Rotasiasia.com – Desa Wisata Osing merupakan satu dari sekian banyak cagar budaya yang dimiliki Banyuwangi. Sebelum ramai seperti sekarang, kawasan ini dulunya adalah sawah dan hutan. Menurut sejarah, penduduk desa merupakan keturunan dari Kerjaan Hindu Blambangan. Tidak heran, bila mayoritas penduduknya beragama Hindu.

Suku Osing atau Lare Blambangan dipercaya sebagai penduduk asli Banyuwangi yang masih bertahan dan tersebar di berbagai kecamatan. Hanya saja, Desa Kemiren adalah pusat dari budaya dan tradisi yang selalu dilaksanakan turun-temurun. Berada di jalur menuju Kawah Ijen, sehingga banyak wisatawan singgah ke desa ini.
Yang Menarik di Desa Wisata Osing
Pada Tahun 1995, Desa ini ditetapkan sebagai Desa wisata oleh Bupati Banyuwangi, Purnomo Sidiq. Selanjutnya, kawasan ini dibangun dengan tidak meninggalkan adat dan istiadat. Oleh karena itu, mulai dari bentuk rumah, cara berpakaian, dan gaya hidup tidak berbeda jauh dengan ajaran nenek moyang mereka dulu.

Satu hal yang tidak akan pernah bisa dilupakan dari Desa wisata ini adalah penduduknya. Mereka sangat ramah, baik, bersahaja. Walaupun, berada di wilayah Jawa Timur yang kental dengan bahasa Jawa. Tetapi, di penduduk Desa Kemiren menggunakan bahasa osing yang sulit dimengerti bagi orang awam.
Mengenal Kebudayaan dan Tradisi Desa Wisata Osing
Sampai saat ini, masyarakat Desa Kemiren masih menjalankan tradisi bercocok tanam, atau yang dikenal dengan istilah Selamatan. Tradisi ini dimulai dari padi yang masih dalam bentuk benih, tumbuh berisi, kemudian siap untuk panen. Hal menarik bisa Anda saksikan saat musim panen tiba.
Kesenian tradisional para petani menggunakan anai-anai dan iringan musik angklung serta gendang yang dilakukan di pematang sawah. Saat ini juga, perempuan Osing akan melakukan Tradisi Gedhogan, menumbuk padi dengan menggunakan lesung dan alu. Bunyi yang dihasilkan menghasilkan irama yang sampai saat ini terus dilestarikan.
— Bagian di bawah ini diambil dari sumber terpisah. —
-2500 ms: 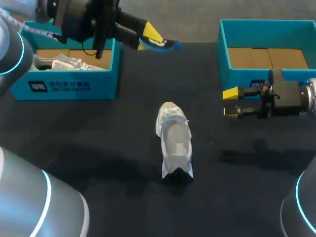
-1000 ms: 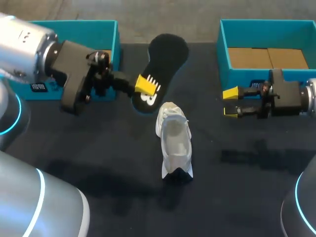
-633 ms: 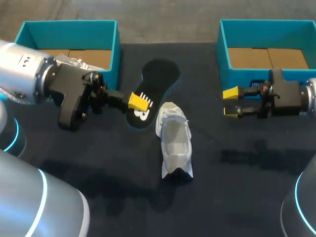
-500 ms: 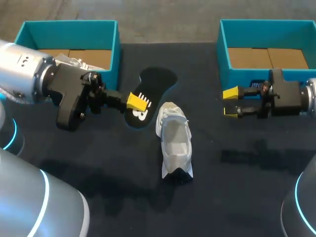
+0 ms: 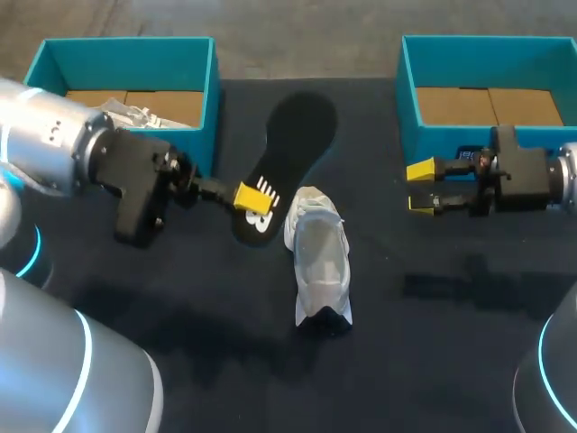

Tradisi selanjutnya di Desa Wisata Osing adalah Ritual Barong Ider Bumi. Sebuah ritual yang dilakukan sebagai upaya mengusir bahaya dan memohon kepada Tuhan agar panen melimpah. Ritual ini juga bertujuan menyucikan diri dari kesalahan selama satu tahun dan menyembuhkan wabah penyakit yang sedang terjadi.
Menariknya upacara ini adalah kehadiran Barong Osing, tokoh mitologi dari kebudayaan Bali. Wujudnya adalah Singa memiliki sayap dan mahkota. Menurut kepercayaan Barong adalah simbol raja dari arwah yang mencerminkan kebaikan. Barong yang dimainkan oleh dua orang ini akan diarak ke seluruh desa.
Agar seluruh desa terhindar dari kejahatan, keburukan yang akan menghalangi rezeki dan kemakmuran masyarakat sekitar. Serta hawa nafsu yang membuat mereka celaka. Prosesi ini diikuti oleh semua lapisan masyarakat. Mulai dari anak-anak sampai para sesepuh Desa.
Saat arak-arakan berlangsung, akan ada pembacaan tembang Macapat atau naskah jawa kuno yang berisi doa. Tetapi, sebelumnya diiringi dengan doa dan bacaan surat Al-fatihah terlebih dahulu. Ada juga kesenian lain yang ikut mengiringi acara ini seperti pertunjukan Tari Gandrung, Burdah, Hadrah katulan, Singo-Singoan.
Kopi Sepuluh Ewu
Selain bercocok tanam masyarakat Suku Osing juga terkenal dengan produksi biji kopi terkenal hingga Mancanegara. Namanya adalah Kopai Osing, memiliki cita rasa unik pahit dan asam sangat kuat, manisnya hanya sedikit. Kopi khas Suku Osing ini bisa Anda nikmati gratis pada acara Kopi Sepuluh Ewu.